Wednesday, June 4, 2014

Realising and living my utmost potential

Previously I posted The Desteni of Living, principles that I am walking in a process of self change, changing the nature of me. These are cool words that I agree with. The question is how do I as one of all actually in reality live these principles. My first response is that it's a work in progress. The reality is that, sometimes, often I feel clueless as to what is best for all, what is best for me or even what is best for the person sitting in front of me. I'm rarely ever, actually never certain of the outcome the next step until I walk it and it becomes an outcome of the past, now part of who I am in the present. So, let's examine these principles, what they mean to me, how I am better able to direct myself to live them.

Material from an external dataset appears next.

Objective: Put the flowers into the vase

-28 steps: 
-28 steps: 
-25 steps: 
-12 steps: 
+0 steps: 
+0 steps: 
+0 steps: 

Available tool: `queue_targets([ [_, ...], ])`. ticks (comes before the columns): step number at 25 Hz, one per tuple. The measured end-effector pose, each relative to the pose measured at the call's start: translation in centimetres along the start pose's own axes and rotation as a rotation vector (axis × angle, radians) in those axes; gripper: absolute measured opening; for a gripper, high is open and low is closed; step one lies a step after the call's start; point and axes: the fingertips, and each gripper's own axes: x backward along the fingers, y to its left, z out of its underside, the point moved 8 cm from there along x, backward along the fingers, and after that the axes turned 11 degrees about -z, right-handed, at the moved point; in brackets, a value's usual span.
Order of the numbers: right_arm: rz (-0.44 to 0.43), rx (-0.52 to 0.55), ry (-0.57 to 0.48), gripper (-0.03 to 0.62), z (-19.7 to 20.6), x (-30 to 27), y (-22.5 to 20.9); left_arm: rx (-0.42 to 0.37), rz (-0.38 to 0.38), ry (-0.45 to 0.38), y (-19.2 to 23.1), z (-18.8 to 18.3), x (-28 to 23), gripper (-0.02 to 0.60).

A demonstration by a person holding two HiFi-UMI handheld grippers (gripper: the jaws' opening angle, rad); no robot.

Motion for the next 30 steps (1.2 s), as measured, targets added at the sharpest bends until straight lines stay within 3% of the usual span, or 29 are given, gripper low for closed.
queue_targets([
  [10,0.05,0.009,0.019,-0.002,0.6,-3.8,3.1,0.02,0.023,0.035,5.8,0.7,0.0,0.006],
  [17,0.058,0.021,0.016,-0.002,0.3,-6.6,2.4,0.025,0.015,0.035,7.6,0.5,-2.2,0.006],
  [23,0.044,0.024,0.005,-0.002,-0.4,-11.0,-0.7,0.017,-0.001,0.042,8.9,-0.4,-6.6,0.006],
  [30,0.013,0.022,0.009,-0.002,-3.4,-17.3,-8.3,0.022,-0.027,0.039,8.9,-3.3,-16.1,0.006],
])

Realizing and living my utmost potential
My utmost potential is perfection, and perfection is constant, consistent movement in aliment to that which is best for all. In other words, realizing and living to my utmost potential is a journey of and to life, never about actually being perfect, but always striding for perfection. In a world where there seems not to be any perfection but in the chaos, it's difficult to see where I fit into the big picture, so perhaps it's better for me to focus myself in relation to the small, that which I am able to see and direct. This, I guess is a key for us all to understand; we don't change the world in one big swoop, we change it by changing ourselves in relation to all. I have often viewed myself like a turtle that moves very slowly, considering each step and then taking it, certain that he will get where he's going, but not a clue nor a care as to when. I hold onto to points of me, slowly but surely letting them go as though I’m afraid of shocking myself into the reality of the changed me. What is my utmost potential? The potential to be the best that I am able to be in directing and supporting change in this world, change to living equality for all life. For me, this doesn't mean not having fun; it means letting go of dishonesty/fear so to live. What is living? I haven't a clue; however, I am certain that it is preferable to what we humans currently ascribe to, slaving our lives away as though life were something that had to be bought. In closing on this point of “Realising and living my utmost potential,” I will say that this is my journey of self change, self honesty, equality of me within and without, the journey. I'll get more specific in the posts to come; writing/righting myself is turning into a long journey.